Breve resoconto di una vicenda ai limiti dell’assurdo.
Claudio Marchisio, centrocampista della Juventus e della nazionale italianaCome spesso accade, tutto comincia con un’intervista. Banale, spensierata, dove magari chi fa le domande è abile e compiacente, mettendo a suo agio la star di turno che, sia chiaro, continua a dire cose ordinarie, ma smette per qualche secondo di tener conto dei contorti sistemi di decriptaggio delle bobine e si lascia andare ad una dichiarazione un po’ meno televisiva del solito.
Protagonista è Claudio Marchisio, centrocampista della Juventus e della nazionale italiana, che in un’intervista a Style, supplemento mensile del “Corriere della Sera”, risponde così all’indagine del giornalista su una sua eventuale antipatia nei confronti di singoli atleti: «Non qualche faccia in particolare, ma una squadra, soprattutto dopo le finali ruvide di Coppa Italia e Supercoppa: il Napoli. Quando me li trovo di fronte scatta qualcosa».
Le finali di Coppa Italia del 20 maggio 2012 e quella contestatissima di Pechino dell’11agosto sarebbero più che sufficienti a contestualizzare una simile dichiarazione, in ogni caso priva della benché minima malizia. Chiaro che può starci qualche fischio in più per il principino bianconero una volta al San Paolo (fa parte della sana competizione da stadio), ma la questione poteva benissimo finire lì.

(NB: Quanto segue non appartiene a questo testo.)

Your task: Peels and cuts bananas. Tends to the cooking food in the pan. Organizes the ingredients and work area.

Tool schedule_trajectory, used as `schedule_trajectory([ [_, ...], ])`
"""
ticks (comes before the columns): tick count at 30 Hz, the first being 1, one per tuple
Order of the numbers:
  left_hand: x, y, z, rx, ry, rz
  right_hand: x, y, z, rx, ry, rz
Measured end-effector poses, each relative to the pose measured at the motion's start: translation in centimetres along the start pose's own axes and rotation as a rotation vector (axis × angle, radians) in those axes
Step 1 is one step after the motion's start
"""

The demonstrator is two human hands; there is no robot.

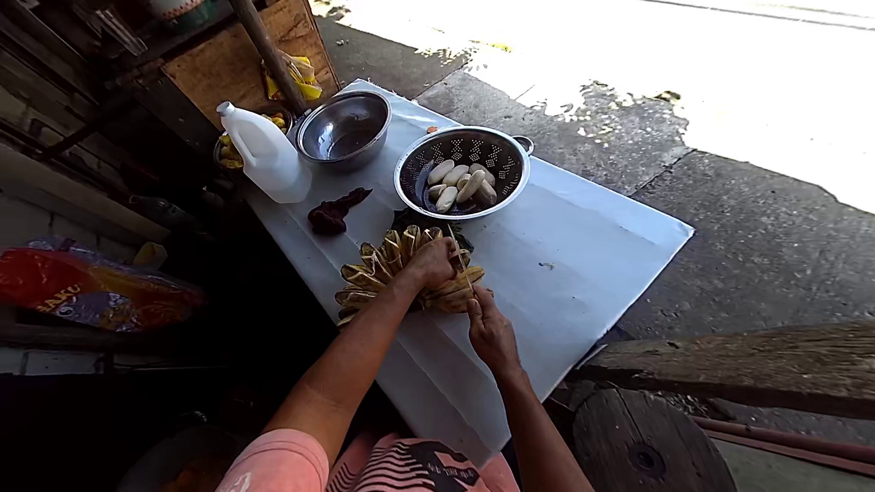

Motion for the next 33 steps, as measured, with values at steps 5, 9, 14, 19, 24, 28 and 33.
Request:
schedule_trajectory([
  [5, -2.7, 1.0, 0.4, -0.257, -0.154, -0.063, 3.7, 1.4, -2.1, 0.483, 0.08, -0.074],
  [9, -3.4, 2.2, 0.6, -0.479, -0.363, -0.05, 3.4, 3.4, -4.5, 1.059, 0.148, -0.052],
  [14, -4.9, 4.4, 0.3, -0.917, -0.348, -0.12, 4.7, 4.2, -6.7, 1.358, 0.087, -0.116],
  [19, -4.4, 2.1, 0.7, -0.3, -0.32, 0.08, 4.7, 4.2, -6.6, 1.529, 0.119, -0.18],
  [24, -4.9, 0.6, -0.5, -0.094, -0.313, 0.127, 5.3, 3.7, -6.7, 1.529, 0.068, -0.224],
  [28, -6.2, 1.1, -0.1, 0.041, -0.254, 0.056, 5.3, 4.2, -5.8, 1.4, -0.027, -0.286],
  [33, -5.5, 2.6, 0.7, -0.263, -0.355, -0.019, 2.6, 4.4, -5.1, 1.157, -0.152, -0.15],
])
Point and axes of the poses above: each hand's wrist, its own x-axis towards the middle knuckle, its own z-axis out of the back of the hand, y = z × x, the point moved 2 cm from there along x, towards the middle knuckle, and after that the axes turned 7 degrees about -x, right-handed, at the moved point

Tuttavia solo una manciata d’ore dopo ecco il colpo di scena, la vera chiave teatrale del caso. La società partenopea risponde alle dichiarazioni di Marchisio con un comunicato ufficiale sul suo sito, che recita così: «Le dichiarazioni di Marchisio a Style rappresentano una grave offesa al Napoli e al calcio italiano. Ci sorprende che arrivino da un calciatore della sua statura che gioca in una squadra così prestigiosa. Auspichiamo che si tratti di un fraintendimento e ci aspettiamo chiarimenti dal giocatore e dalla Juventus».

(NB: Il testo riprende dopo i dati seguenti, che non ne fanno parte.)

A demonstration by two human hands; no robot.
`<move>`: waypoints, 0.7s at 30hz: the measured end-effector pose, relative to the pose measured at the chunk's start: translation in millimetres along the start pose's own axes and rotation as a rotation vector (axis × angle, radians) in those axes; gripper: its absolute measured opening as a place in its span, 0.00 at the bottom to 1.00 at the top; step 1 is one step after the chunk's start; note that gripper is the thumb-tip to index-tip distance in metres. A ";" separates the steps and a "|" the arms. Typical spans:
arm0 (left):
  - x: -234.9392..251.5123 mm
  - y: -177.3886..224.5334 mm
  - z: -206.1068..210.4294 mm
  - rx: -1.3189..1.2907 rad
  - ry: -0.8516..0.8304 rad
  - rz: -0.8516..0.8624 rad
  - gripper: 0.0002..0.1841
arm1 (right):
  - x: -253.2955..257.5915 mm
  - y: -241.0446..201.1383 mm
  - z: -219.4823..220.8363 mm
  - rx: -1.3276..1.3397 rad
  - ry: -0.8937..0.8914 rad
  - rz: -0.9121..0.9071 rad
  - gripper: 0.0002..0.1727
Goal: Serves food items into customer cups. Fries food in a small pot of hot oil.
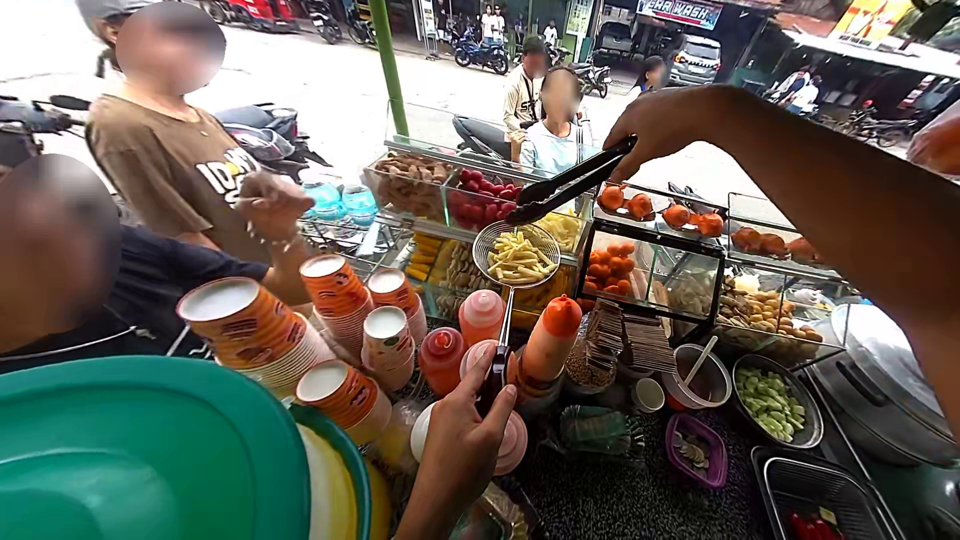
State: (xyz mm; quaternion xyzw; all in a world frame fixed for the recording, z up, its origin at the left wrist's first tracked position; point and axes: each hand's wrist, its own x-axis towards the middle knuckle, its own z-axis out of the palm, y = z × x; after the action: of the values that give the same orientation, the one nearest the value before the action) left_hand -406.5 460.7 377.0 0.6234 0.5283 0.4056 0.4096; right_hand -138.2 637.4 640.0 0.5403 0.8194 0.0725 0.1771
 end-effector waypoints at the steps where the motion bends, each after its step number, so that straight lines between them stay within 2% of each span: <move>1: 0.0 -0.1 -0.4 0.003 -0.002 -0.006 0.32 | -2.6 5.6 0.6 0.022 0.022 0.012 0.21; 7: -3.2 -0.9 -1.8 -0.006 0.017 -0.020 0.31 | -6.6 43.0 14.1 0.088 0.150 0.099 0.24; 12: -12.0 0.4 -6.2 0.002 0.070 0.015 0.31 | -16.5 60.0 47.0 0.212 0.255 0.139 0.25; 17: -30.9 13.5 -15.9 -0.066 0.088 0.114 0.29 | -71.0 71.1 112.3 0.400 0.415 0.173 0.21; 21: -50.5 30.0 -30.2 -0.091 0.069 0.201 0.28 | -132.1 77.8 189.0 0.486 0.465 0.205 0.25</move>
State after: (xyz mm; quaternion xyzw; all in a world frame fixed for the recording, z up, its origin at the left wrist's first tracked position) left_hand -430.7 410.0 411.6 0.6395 0.4579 0.4895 0.3765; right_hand 45.1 534.9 516.9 0.6150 0.7728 0.0139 -0.1563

Ora, cercare di indagare a fondo sui chiarimenti che dovrebbero arrivare da un calciatore che ha solo affermato di giocare con più grinta quando ha davanti la compagine partenopea, è forse controproducente ai fini di una lettura globale della questione. Di fatto il suddetto comunicato ha dato vita ad un’inevitabile replica della società bianconera che chiarisce la totale assenza di offese nelle parole del centrocampista e invita a non dare adito a polemiche inutili. Ma è troppo tardi. Centinaia di articoli sul “leghista” Marchisio campeggiano sul web; i tifosi del Napoli (che se si fosse trattato solo dell’intervista probabilmente si sarebbero limitati a rincarare la dose di fischi da almeno un secolo riservata ai giocatori bianconeri) hanno moltiplicato l’indignazione, trovandone una conferma ufficiale addirittura sul sito della società.
La domanda sorge spontanea: come può, chi è ai vertici comunicativi di una delle più importanti società europee come il Napoli, fraintendere a tal punto le parole di un’atleta, decontestualizzare fino a crearne una questione che va oltre il calcio, tanto che Marchisio diventa “quello contro i terroni”? La risposta (provo a darla io) non risiede tanto nell’inettitudine di chi gestisce la comunicazione, piuttosto nella spasmodica volontà di cercare la polemica, dappertutto, sempre. È una tendenza diffusa e ormai inevitabile, tanto che la stranezza non risiede più nelle accuse incondizionate, ma nell’oggettività, nella pacatezza, nella lettura delle parole per quelle che sono. Nel calcio, da molti anni a questa parte, va così; si parla per comunicati, tutto si fa in pubblico, si teatralizza l’esistenza. E l’unico modo per non rimanere basiti di fronte a simili meccanismi è entrarci dentro e farli propri.